Filter these entries, keeping only lines that hold the word "this".

**GIVEN RECORDS:**
==========

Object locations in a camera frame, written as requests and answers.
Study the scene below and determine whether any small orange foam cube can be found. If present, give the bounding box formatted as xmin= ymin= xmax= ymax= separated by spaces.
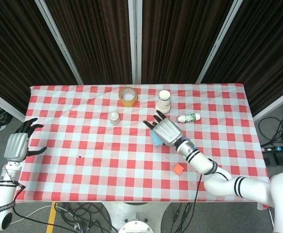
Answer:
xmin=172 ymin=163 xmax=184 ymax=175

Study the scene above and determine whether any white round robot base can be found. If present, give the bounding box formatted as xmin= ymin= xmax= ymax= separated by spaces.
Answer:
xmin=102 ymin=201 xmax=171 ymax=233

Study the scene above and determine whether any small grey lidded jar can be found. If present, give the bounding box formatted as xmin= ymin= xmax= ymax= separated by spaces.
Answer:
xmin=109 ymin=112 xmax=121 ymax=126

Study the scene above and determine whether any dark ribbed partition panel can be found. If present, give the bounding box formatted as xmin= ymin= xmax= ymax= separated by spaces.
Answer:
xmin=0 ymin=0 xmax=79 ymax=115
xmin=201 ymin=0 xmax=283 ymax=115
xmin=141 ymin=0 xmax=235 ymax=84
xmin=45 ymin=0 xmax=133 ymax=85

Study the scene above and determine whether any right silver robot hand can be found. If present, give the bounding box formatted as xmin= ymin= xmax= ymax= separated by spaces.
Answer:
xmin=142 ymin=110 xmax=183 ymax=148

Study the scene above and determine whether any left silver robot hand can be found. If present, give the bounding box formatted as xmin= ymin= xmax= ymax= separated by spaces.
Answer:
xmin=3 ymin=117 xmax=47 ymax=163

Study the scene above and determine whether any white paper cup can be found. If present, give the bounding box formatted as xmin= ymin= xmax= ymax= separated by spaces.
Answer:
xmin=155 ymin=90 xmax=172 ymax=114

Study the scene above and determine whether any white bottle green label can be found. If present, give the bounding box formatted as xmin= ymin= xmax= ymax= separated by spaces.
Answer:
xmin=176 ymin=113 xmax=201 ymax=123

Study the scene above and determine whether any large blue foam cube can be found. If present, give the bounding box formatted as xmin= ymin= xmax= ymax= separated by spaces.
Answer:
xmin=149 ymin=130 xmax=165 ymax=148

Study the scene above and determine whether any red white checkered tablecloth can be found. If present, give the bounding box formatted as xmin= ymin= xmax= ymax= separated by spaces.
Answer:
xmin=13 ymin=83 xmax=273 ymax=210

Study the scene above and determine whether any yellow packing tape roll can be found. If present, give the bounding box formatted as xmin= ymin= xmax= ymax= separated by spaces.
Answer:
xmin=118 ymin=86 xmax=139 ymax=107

==========

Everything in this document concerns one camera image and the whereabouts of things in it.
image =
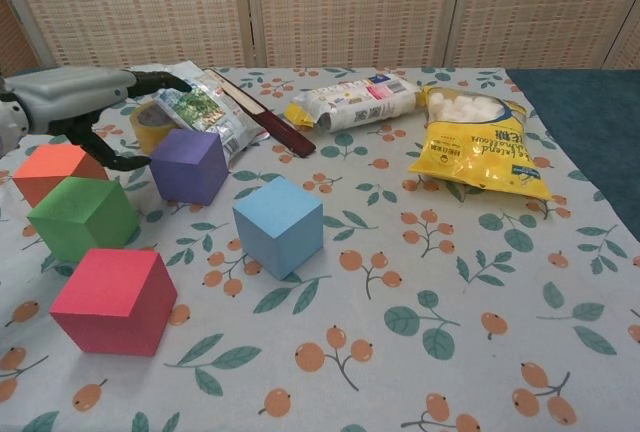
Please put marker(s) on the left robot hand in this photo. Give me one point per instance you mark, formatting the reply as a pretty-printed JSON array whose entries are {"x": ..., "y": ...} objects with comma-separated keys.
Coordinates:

==========

**TASK RESULT:**
Everything in this document concerns one camera image and the whereabouts of things in it.
Please put marker(s) on the left robot hand in this photo. Give me one point per instance you mark, formatting the reply as a pretty-printed JSON array whose entries are {"x": ..., "y": ...} objects with comma-separated keys.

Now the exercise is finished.